特許請求の範囲を作るときのアプローチの方法

特許庁に提出する特許書類の中で、特許を取りたいところはどこかを、
はっきりさせるのが特許請求の範囲の欄の記載になります。
そして、この特許請求の範囲の欄に記載された内容が、
特許権の権利範囲ということになります。

厄介なのは、この欄に記載された文言が非常に厳しく評価されることです。
例えば、この特許請求の範囲に「赤いスポーツカー」と書くと、
もう、黄色いスポーツカーは、特許権の範囲から外れてしまいます。

なぜ、このように厳しく解釈するかと言うと、
特許権は独占権なので、特許を持っていない人から見れば、
その独占権のために自由を剥奪されることになるからです。

言い換えると、特許権は他人の自由を剥奪する権利ともいえます。
そのために、特許請求の範囲は、非常に厳しく解釈されることになります。

したがって、私ども弁理士は、特許請求の範囲の記載に、ものすごく神経を使います。
そこで、私どもが、特許請求の範囲を作る時のアプローチの方法を簡単に御紹介します。

先の「赤いスポーツカー」が発明だったとします。
①発明であるスポーツカーは、なぜ「赤」でなければならないのかを検討します。

②このとき、発明者が「赤い色は、かっこよさを追及した」と考えたとします。

③そうすると、次に、発明者が考えている「かっこよさ」とは何かを
はっきりさせなければなりません。

④「かっこよさ」を追求していけば、例えば、20代の若者が感じるかっこよさと、
 60代の人が感じるかっこよさとは違うはずだと言うことになります。

⑤そうなると、発明者はこのスポーツカーを誰に売りたいと考えていたのか という観点から、発明者が持っていた課題の本質に迫ることになります。

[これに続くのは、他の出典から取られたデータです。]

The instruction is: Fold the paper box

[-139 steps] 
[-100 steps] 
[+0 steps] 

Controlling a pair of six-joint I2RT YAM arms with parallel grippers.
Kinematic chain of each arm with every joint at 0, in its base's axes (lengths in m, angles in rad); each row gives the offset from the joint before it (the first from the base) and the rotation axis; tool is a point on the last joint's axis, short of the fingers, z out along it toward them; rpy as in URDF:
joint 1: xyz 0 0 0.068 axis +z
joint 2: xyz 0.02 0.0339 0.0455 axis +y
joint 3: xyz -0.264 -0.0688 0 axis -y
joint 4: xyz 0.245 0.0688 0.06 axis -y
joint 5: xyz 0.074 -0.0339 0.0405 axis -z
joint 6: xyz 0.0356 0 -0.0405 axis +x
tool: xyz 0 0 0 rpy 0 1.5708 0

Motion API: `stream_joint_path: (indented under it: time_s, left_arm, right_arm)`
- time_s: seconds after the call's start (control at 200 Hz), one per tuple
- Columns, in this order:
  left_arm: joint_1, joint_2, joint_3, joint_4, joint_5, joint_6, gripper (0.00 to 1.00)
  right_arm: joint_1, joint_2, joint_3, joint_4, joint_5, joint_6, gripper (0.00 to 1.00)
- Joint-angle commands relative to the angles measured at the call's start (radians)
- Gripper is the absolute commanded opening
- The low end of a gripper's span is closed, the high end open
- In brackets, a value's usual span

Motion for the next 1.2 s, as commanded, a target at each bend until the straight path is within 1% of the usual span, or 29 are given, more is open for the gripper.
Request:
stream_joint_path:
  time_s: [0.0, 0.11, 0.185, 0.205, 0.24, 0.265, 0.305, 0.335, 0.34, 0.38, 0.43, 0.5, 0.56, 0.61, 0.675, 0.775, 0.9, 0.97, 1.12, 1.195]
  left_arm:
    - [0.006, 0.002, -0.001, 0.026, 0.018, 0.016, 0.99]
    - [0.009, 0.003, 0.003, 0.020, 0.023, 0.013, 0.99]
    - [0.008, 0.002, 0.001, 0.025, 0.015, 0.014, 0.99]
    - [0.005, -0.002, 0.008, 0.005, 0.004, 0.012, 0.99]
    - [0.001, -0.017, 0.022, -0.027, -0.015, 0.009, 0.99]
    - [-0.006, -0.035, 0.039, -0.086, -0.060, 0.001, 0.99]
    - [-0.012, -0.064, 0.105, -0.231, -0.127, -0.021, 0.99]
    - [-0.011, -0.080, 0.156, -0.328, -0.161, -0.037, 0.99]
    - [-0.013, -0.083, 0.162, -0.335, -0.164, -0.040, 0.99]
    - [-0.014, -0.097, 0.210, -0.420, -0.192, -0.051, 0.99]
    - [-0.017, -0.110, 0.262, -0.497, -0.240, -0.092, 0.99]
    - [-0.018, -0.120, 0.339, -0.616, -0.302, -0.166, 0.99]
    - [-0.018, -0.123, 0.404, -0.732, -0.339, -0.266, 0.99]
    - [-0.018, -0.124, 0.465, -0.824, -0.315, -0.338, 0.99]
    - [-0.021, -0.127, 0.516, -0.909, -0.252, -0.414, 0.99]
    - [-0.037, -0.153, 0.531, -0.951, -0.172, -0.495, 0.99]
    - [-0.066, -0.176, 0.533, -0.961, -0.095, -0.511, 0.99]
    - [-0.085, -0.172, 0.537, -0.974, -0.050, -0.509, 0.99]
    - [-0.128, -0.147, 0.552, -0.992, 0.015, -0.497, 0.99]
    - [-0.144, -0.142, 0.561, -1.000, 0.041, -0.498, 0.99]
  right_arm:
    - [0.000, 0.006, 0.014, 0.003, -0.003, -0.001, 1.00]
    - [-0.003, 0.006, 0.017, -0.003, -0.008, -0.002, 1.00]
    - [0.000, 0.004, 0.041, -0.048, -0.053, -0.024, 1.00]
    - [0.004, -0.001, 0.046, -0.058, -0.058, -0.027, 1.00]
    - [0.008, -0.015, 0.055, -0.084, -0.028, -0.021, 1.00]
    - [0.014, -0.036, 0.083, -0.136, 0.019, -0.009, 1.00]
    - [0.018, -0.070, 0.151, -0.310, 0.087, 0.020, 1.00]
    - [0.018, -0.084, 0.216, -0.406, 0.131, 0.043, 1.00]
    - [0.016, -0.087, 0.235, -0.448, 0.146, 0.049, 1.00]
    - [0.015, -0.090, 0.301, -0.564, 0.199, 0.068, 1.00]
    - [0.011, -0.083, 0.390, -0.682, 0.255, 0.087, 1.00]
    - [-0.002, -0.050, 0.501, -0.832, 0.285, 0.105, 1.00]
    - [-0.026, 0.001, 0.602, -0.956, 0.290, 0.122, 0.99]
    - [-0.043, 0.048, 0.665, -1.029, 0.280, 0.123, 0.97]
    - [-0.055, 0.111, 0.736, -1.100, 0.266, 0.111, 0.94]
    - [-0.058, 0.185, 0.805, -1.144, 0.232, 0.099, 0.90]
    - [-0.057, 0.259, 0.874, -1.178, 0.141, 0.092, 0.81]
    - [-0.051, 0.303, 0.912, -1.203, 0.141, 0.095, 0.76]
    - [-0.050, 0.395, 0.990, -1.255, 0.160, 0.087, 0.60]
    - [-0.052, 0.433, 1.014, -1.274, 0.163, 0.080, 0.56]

⑥発明者は、このスポーツカーは若者をターゲットにしたもので、
 若者にかっこよさをアピールして、
 購買意欲をそそるのがテーマだと考えていたとします。

⑦このテーマをもとに、若者が買いたくなる色は何かを追及し、
 本当に「赤」でなければならないのか、
 若者の購買意欲をそそる色は外にないのかが検討課題になります。

⑧そして、最終的には、若者の購買意欲をそそることをテーマに、
 若者とスポーツカーとを結びつける「あるべき色」は何かを追求します。

⑨このようにして、本質にたどり着いたとき、
 特許出願をすべきスポーツカーの色の要素が決まり、
 それを特許請求の範囲に表現することになります。